Con la desaceleración del sector, "hemos perdido casi un punto del PIB de la economía" local, dice Vicente Pizcueta, portavoz de una plataforma que reúne a los profesionales de la noche madrileña. Como él, numerosos dueños de bares acusan al Ayuntamiento de no apoyarlos lo suficiente, especialmente, no reprimiendo más la venta ambulante de alcohol en las calles.
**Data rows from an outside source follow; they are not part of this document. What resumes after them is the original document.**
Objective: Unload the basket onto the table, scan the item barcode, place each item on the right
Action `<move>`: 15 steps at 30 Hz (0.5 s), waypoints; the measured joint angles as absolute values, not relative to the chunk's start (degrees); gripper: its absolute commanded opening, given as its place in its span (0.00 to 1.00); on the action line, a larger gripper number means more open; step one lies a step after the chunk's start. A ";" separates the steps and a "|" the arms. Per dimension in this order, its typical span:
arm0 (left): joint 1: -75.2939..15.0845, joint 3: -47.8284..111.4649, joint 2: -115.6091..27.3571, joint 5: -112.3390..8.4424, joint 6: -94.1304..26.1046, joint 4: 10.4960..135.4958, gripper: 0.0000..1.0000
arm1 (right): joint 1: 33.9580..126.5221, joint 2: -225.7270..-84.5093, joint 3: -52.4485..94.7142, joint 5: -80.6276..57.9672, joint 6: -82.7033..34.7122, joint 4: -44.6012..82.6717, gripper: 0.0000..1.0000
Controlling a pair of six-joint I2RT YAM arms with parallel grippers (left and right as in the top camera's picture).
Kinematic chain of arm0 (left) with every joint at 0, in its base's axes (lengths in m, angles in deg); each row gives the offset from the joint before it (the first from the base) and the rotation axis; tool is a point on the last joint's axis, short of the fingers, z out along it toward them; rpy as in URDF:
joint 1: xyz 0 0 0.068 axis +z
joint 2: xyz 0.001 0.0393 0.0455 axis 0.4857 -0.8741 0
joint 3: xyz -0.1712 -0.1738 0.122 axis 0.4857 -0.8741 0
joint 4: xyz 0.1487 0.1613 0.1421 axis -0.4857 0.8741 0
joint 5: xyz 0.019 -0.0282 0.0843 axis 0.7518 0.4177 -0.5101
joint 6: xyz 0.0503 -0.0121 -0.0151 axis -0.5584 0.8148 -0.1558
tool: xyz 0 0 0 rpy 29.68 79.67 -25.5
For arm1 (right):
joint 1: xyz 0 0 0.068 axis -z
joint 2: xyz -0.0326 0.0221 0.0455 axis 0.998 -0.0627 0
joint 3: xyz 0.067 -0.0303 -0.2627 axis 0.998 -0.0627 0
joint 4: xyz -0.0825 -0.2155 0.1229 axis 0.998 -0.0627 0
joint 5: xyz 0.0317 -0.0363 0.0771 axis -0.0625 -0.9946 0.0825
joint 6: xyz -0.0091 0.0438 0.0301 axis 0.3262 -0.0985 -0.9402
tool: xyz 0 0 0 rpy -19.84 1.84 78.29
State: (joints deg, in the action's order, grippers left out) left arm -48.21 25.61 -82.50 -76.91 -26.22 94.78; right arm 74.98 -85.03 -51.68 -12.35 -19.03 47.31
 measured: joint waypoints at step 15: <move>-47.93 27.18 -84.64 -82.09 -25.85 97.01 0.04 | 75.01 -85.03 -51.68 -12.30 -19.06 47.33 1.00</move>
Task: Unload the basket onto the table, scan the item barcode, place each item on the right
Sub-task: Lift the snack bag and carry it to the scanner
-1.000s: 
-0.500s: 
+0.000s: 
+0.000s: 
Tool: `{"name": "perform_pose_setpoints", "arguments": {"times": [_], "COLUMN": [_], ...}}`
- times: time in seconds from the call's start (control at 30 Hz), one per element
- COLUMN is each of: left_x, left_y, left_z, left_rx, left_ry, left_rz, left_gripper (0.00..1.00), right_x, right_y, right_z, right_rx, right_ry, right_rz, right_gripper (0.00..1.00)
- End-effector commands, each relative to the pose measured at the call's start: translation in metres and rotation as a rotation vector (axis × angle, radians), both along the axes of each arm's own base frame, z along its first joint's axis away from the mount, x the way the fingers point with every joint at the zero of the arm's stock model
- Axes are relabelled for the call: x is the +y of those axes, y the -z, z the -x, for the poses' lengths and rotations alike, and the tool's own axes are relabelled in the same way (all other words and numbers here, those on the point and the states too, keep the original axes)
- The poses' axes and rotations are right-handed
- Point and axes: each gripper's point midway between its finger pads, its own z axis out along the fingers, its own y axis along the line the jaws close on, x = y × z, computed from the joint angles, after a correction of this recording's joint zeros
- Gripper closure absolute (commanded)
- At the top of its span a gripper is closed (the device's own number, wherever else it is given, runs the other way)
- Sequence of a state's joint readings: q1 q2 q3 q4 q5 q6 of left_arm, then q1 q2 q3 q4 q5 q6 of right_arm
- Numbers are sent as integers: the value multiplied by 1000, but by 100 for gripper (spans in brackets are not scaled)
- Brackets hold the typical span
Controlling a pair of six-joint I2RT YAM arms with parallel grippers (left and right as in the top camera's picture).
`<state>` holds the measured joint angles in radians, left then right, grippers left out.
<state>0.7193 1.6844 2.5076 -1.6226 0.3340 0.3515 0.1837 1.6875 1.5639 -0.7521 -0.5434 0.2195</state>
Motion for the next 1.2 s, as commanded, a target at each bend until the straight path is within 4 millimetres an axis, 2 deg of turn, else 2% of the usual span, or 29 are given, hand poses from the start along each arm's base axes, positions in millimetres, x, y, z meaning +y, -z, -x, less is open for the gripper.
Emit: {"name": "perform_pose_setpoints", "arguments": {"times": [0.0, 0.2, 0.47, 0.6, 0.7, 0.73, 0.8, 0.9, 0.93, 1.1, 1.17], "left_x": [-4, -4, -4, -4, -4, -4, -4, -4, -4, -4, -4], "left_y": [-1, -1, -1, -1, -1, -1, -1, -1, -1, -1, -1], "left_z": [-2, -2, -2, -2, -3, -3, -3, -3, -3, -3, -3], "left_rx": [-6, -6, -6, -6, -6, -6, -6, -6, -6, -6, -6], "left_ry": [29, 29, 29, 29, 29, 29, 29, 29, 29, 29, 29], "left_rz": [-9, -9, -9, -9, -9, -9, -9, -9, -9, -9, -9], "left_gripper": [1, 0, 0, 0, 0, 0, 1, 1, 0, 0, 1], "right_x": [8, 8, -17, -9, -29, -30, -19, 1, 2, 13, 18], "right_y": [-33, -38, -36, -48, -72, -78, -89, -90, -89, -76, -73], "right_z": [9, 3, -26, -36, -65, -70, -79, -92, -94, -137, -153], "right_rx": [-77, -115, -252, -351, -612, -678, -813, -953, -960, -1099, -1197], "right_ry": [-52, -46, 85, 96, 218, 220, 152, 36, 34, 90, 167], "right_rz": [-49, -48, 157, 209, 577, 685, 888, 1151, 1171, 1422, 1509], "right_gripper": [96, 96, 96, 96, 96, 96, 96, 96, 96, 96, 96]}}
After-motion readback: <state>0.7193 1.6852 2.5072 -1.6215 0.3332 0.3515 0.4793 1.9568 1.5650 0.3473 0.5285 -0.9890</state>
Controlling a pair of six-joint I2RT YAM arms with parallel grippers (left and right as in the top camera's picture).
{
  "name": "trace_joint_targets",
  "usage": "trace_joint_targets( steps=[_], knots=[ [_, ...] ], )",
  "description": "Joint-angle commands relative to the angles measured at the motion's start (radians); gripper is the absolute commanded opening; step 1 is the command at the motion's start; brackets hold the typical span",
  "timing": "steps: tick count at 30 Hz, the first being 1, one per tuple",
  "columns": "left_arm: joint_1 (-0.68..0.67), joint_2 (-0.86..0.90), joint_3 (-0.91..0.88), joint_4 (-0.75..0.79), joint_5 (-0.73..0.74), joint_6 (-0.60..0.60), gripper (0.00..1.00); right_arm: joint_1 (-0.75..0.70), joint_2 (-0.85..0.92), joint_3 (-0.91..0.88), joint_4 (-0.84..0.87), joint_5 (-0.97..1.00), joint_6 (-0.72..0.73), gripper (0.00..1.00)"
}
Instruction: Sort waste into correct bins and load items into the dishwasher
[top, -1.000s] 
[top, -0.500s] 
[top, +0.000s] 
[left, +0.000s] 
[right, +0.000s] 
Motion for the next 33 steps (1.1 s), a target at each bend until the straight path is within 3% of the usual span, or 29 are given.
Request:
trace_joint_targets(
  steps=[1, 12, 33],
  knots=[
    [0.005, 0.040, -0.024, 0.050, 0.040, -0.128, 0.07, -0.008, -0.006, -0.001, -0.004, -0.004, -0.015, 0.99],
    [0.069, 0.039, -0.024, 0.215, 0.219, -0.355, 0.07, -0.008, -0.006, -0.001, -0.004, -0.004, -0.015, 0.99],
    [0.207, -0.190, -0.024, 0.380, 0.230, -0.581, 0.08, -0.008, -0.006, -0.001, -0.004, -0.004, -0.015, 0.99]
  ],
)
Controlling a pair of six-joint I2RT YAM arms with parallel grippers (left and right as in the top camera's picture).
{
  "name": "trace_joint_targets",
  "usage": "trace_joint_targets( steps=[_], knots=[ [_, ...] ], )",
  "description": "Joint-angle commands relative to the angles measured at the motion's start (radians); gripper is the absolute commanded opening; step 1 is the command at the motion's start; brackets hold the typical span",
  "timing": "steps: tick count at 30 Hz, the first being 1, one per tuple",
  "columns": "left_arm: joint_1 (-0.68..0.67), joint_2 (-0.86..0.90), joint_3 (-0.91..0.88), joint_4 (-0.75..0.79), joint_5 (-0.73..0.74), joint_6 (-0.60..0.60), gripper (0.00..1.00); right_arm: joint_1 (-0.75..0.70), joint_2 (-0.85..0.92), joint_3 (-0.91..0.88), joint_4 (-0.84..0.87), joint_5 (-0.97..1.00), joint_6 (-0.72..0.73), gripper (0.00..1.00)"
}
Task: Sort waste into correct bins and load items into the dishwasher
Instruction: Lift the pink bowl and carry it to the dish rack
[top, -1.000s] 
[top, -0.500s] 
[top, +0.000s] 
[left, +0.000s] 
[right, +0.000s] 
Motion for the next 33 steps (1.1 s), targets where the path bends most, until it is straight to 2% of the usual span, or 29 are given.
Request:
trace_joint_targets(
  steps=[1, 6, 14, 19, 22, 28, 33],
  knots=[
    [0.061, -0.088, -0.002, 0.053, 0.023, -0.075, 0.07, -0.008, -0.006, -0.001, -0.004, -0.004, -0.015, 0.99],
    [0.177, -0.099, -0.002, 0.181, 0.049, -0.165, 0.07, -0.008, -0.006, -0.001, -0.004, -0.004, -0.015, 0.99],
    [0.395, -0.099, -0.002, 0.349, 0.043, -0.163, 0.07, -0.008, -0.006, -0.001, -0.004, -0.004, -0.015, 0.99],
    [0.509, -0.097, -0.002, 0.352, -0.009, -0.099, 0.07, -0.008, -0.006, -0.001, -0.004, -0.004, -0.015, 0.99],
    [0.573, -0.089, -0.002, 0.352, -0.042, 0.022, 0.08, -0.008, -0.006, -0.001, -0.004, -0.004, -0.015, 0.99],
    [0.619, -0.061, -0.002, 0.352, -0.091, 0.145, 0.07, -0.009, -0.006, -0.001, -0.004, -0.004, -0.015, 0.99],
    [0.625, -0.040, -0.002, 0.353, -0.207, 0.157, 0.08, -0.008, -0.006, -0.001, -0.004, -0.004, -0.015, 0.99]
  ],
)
El Ayuntamiento, por su parte, asegura que "respalda iniciativas que fomentan estos dos sectores" de la gastronomía y el ocio nocturno, como "dos de sus principales atractivos turísticos".

- Lejos de la Movida -

"Me encanta Madrid", dice sonriente Quiara López, una estudiante de 20 años que ha salido con una amiga. Bares o discotecas, "con esta edad, en Madrid tienes de todo", aunque con la crisis, "no queda otra que intentar controlar un poquito lo que gastas".

Del otro lado de la Gran Vía, los clientes llegan pronto al café La Palma, abierto hace 20 años, para la presentación de un libro. Este café hace frente a la crisis "haciendo muchas más historias: si antes hacíamos tres conciertos a la semana, ahora hacemos cinco, dos presentaciones de libros, una obra de teatro. Buscamos hacer más actividades para que la gente tenga un aliciente más para venir", explica su gerente, Germán Hughes, mientras prepara la sala de conciertos contigua. "Los que hacemos la noche, seguimos confiando en que, como todo en la vida, son ciclos y que la rueda de la vida, se revierta pronto", sentencia.